An iPhone 5c is seeing way more attention these days than it ever did at launch, thanks to it being center stage in an ongoing debate about security.
Whatever round we’re in in the Apple vs. FBI fight, the struggle continues, as the latter tries to get the former to help it access a locked iPhone 5c that was used by one of the shooters in the San Bernardino event in 2015. Now, according to a new report from ABC News, researchers say that they can access the iPhone 5c in question without Apple having anything to do with it, but that the process is incredibly risky.
The process actually includes lasers and acid. It’s called “de-capping,” and it involves removing and de-capsulating the phone’s memory chip. Once that’s done, if it can be done at all, that would expose the chip to microscopic scrutiny, which could then reveal the information that’s stored on it. The report followed up with four different security researchers, and each of them echoed that using this method could, technically, extract the information the Federal Bureau of Investigation is looking for, but that the process is incredibly risky.

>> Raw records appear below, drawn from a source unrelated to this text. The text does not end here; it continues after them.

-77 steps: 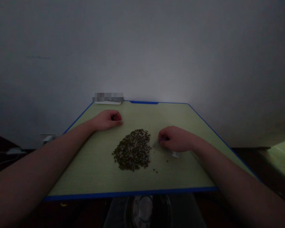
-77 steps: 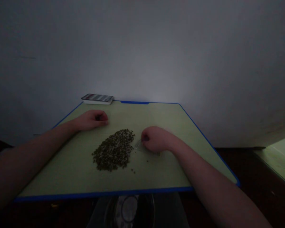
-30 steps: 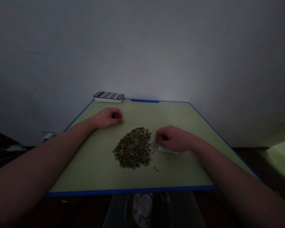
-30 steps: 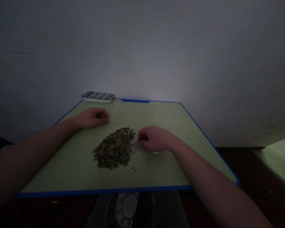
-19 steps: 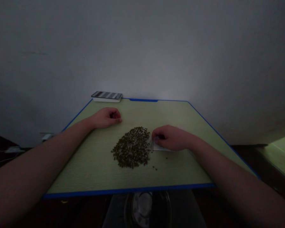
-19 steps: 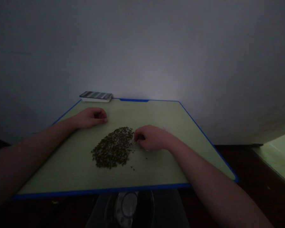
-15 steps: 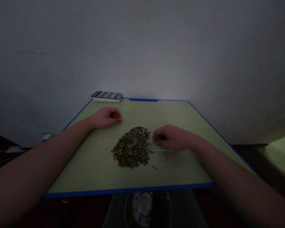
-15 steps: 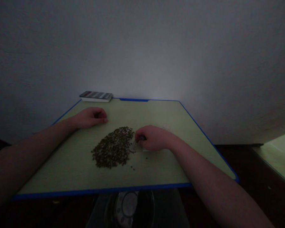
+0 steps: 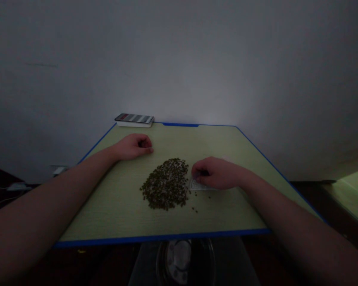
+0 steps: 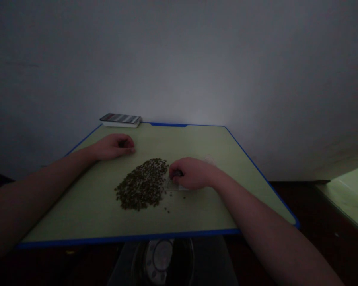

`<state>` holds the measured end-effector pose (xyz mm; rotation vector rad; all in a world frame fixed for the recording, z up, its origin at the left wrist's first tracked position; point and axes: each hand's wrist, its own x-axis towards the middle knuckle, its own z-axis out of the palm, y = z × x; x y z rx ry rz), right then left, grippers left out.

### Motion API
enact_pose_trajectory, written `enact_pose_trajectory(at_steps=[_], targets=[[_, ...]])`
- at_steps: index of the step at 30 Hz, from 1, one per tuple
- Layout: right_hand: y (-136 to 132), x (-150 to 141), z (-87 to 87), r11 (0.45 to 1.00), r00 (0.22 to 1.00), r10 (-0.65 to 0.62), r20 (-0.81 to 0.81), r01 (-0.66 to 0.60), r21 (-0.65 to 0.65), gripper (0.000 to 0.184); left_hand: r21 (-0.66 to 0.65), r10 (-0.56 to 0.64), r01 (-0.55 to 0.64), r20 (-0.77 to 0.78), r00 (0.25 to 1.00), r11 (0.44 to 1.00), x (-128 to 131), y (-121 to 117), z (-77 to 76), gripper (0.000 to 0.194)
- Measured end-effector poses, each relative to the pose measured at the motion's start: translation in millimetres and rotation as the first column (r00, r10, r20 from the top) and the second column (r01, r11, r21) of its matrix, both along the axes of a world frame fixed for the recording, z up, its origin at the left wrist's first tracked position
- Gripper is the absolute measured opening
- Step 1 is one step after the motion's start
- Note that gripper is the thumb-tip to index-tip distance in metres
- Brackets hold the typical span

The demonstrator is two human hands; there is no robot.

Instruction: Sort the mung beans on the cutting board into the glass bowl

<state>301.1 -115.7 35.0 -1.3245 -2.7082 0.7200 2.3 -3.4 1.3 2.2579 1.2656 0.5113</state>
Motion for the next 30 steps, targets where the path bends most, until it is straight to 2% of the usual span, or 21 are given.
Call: enact_pose_trajectory(at_steps=[6, 11, 16, 23, 30], targets=[[-2.1, 2.8, 2.4, 0.999, 1.000, -0.006, 0.024, 0.007, -0.034, 0.017, 0.007, 0.010, -0.010, 0.003, 1.000, 1.000, -1.6, 1.4, -2.2, 0.032], [0.8, -0.3, 0.5, 0.999, 0.999, -0.042, 0.015, 0.042, 0.018, 0.018, -0.012, 0.009, -0.009, -0.005, 1.000, 1.000, -0.8, 0.9, -1.9, 0.031], [1.2, -3.2, -0.5, 1.000, 1.000, 0.009, -0.020, -0.009, 0.014, 0.021, -0.005, 0.000, 0.000, 0.003, 1.000, 1.000, -0.1, 0.4, -0.7, 0.031], [-0.8, 6.4, 2.5, 0.999, 0.999, 0.023, 0.025, -0.023, -0.034, 0.019, -0.017, 0.011, -0.011, 0.008, 1.000, 1.000, -0.6, 0.6, -1.8, 0.030], [1.2, 0.3, -1.1, 0.999, 0.999, -0.021, -0.026, 0.021, 0.027, 0.019, -0.005, 0.005, -0.005, -0.002, 1.000, 1.000, -0.4, 1.1, -1.4, 0.031]])
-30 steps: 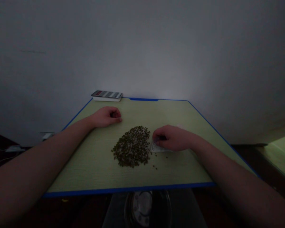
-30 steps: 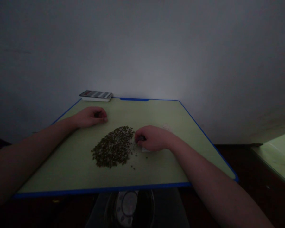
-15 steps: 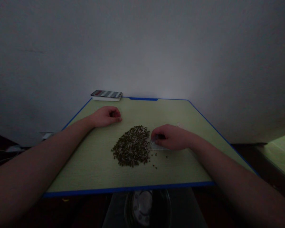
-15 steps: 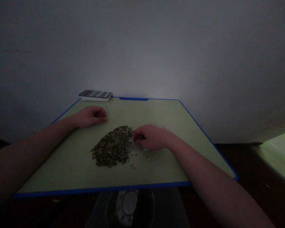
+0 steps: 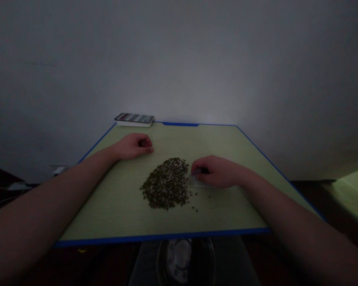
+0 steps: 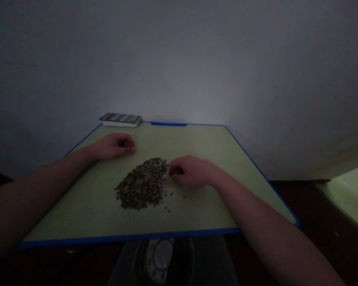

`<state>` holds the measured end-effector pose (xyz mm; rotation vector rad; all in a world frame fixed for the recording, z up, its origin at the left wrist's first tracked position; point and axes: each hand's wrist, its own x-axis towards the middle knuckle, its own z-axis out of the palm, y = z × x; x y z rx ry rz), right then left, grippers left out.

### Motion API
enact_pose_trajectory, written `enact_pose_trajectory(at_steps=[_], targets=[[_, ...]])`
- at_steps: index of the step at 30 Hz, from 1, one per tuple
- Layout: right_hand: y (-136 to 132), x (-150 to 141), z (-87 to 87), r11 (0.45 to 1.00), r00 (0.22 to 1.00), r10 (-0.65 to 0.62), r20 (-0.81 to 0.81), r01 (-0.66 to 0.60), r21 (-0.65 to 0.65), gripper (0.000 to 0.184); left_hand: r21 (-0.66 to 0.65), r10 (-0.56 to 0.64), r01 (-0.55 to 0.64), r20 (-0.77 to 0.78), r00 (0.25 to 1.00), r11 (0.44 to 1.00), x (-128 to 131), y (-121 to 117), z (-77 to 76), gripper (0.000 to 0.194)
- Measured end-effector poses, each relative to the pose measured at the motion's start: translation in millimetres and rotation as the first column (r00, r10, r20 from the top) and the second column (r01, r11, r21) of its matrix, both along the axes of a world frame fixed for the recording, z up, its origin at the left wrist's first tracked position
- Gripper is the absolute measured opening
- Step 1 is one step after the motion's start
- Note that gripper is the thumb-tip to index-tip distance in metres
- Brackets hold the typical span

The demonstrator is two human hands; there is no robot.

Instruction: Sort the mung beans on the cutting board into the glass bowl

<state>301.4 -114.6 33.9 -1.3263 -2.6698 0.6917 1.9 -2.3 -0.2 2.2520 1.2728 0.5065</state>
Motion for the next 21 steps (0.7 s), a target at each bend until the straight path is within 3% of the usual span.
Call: enact_pose_trajectory(at_steps=[9, 21], targets=[[-0.6, 0.4, 0.7, 0.997, 0.999, 0.046, 0.002, -0.045, -0.056, 0.022, 0.007, 0.013, -0.013, -0.005, 1.000, 1.000, 1.2, -0.8, -0.1, 0.031], [-3.6, 2.5, 3.8, 0.999, 0.999, 0.033, 0.036, -0.032, -0.038, 0.018, 0.003, -0.010, 0.010, 0.005, 1.000, 1.000, -0.9, 2.3, -2.1, 0.029]])
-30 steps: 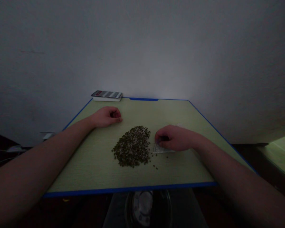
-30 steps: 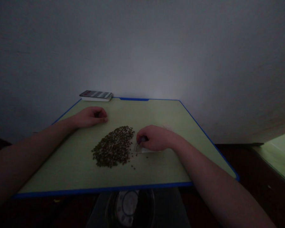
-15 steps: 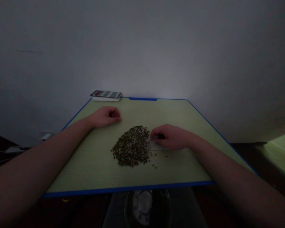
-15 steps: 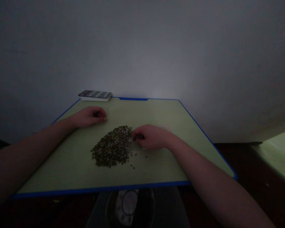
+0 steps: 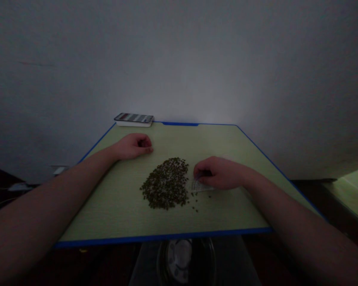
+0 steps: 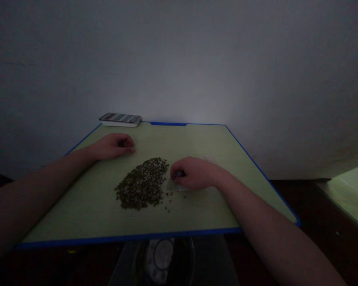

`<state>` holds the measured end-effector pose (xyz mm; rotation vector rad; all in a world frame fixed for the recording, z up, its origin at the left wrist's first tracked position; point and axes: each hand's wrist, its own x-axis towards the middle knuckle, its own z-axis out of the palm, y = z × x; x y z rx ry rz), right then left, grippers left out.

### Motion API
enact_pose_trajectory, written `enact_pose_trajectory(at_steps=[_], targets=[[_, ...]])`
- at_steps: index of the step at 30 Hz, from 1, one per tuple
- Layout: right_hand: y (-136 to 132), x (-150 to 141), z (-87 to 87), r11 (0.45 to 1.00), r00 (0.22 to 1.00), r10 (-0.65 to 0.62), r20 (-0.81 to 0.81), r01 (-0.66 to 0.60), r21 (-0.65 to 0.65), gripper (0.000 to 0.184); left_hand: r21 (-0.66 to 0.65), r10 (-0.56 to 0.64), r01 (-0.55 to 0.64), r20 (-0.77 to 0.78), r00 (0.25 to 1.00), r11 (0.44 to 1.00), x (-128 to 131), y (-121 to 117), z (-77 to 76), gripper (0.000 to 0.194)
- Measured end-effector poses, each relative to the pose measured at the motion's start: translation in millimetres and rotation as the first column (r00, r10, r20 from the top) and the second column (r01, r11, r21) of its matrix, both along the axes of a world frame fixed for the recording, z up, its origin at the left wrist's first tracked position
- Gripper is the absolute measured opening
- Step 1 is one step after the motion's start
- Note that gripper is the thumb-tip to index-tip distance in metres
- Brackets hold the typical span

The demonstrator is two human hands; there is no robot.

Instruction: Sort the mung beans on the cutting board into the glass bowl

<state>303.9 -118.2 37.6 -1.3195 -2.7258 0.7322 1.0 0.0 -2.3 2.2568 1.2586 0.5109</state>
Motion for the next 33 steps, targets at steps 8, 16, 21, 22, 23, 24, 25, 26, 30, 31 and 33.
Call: enact_pose_trajectory(at_steps=[8, 16, 21, 22, 23, 24, 25, 26, 30, 31, 33], targets=[[-0.7, 5.3, 0.7, 1.000, 1.000, -0.005, 0.012, 0.004, 0.020, 0.018, 0.010, -0.001, 0.001, -0.010, 1.000, 1.000, -0.8, 0.6, -1.5, 0.032], [-4.6, 5.1, 4.3, 1.000, 0.999, 0.025, 0.047, -0.024, -0.012, 0.018, 0.011, 0.005, -0.005, -0.007, 1.000, 1.000, -0.3, -1.2, 1.1, 0.032], [-3.0, 4.1, 1.9, 1.000, 0.999, 0.001, 0.042, -0.001, 0.000, 0.017, 0.011, 0.007, -0.007, -0.017, 1.000, 1.000, 0.4, -1.9, 2.0, 0.031], [-2.7, 3.6, 1.3, 1.000, 0.999, -0.006, 0.039, 0.006, 0.001, 0.017, 0.011, 0.003, -0.003, -0.016, 1.000, 1.000, 0.5, -1.9, 1.9, 0.031], [-2.6, 3.1, 0.9, 1.000, 0.999, -0.011, 0.035, 0.011, 0.003, 0.017, 0.009, 0.003, -0.003, -0.015, 1.000, 1.000, 0.6, -1.8, 1.7, 0.031], [-2.6, 2.5, 0.5, 1.000, 0.999, -0.013, 0.031, 0.013, 0.003, 0.017, 0.005, 0.007, -0.007, -0.016, 1.000, 1.000, 0.7, -1.6, 1.4, 0.032], [-2.7, 2.0, 0.2, 1.000, 1.000, -0.012, 0.027, 0.012, 0.002, 0.017, -0.001, 0.012, -0.012, -0.017, 1.000, 1.000, 0.7, -1.5, 1.2, 0.032], [-2.9, 1.7, 0.1, 1.000, 1.000, -0.009, 0.024, 0.009, 0.000, 0.017, -0.005, 0.017, -0.018, -0.018, 1.000, 1.000, 0.7, -1.4, 0.9, 0.032], [-3.6, 2.0, 0.4, 1.000, 1.000, 0.014, 0.027, -0.014, -0.013, 0.017, 0.012, 0.014, -0.014, -0.017, 1.000, 1.000, 0.4, -0.9, 0.8, 0.032], [-3.9, 2.1, 0.9, 1.000, 0.999, 0.023, 0.027, -0.022, -0.013, 0.018, 0.020, 0.012, -0.012, -0.018, 1.000, 1.000, 0.4, -0.9, 0.9, 0.033], [-4.7, 1.8, 2.0, 0.999, 0.999, 0.036, 0.031, -0.036, -0.011, 0.018, 0.028, 0.010, -0.009, -0.018, 1.000, 1.000, 0.4, -1.0, 1.2, 0.033]])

Specifically, the process could take months, and that if it fails, and the chip is damaged in the process, the information stored on it would then be lost forever. The process means starting with acid to remove the chip’s encapsulation. Then, with an ion beam, essentially drilling down to the chip itself. If that is actually accomplished, then one would need to know where on the chip to look, and then, micron by micron, sort through the chip to find that data. Again, the process would take months.
One researcher, Dan Guido, who is the co-founder of the cyber security firm Trail of Bits, doesn’t think the cost “even matters,” because the risk of the procedure is too high. Just one slip up and the chip is damaged forever, with the information stored on it erased completely:
“What matters is the fact that if they screw up, if that laser or that X-ray is a couple of nanometers in the wrong direction, the whole chip is fried and they’ll never get any data off the phone,” he said, speculating that the evidence-reliant FBI would be unlikely to try something so risky. “This isn’t a cakewalk,” he said.”
It’s just one more conversation to be had in a laundry list of bullet points, on both sides of the fence, as this quickly turns into world news. As it stands, Apple is not alone in its stance in protecting the security of its users, as Google, Twitter, and other companies and executives have come forward to back Apple’s decision to fight the initial court order to help the FBI in its investigation. Donald Trump, a presidential candidate, doesn’t quite see it that way, and recently called for a boycott of Apple until the Cupertino-based company helps the FBI in their attempts to access the data on the iPhone 5c.
The Department of Justice even stepped in recently, filing a motion to force Apple to help the FBI, and even calling Apple’s ploy in focusing on security as nothing but a marketing move.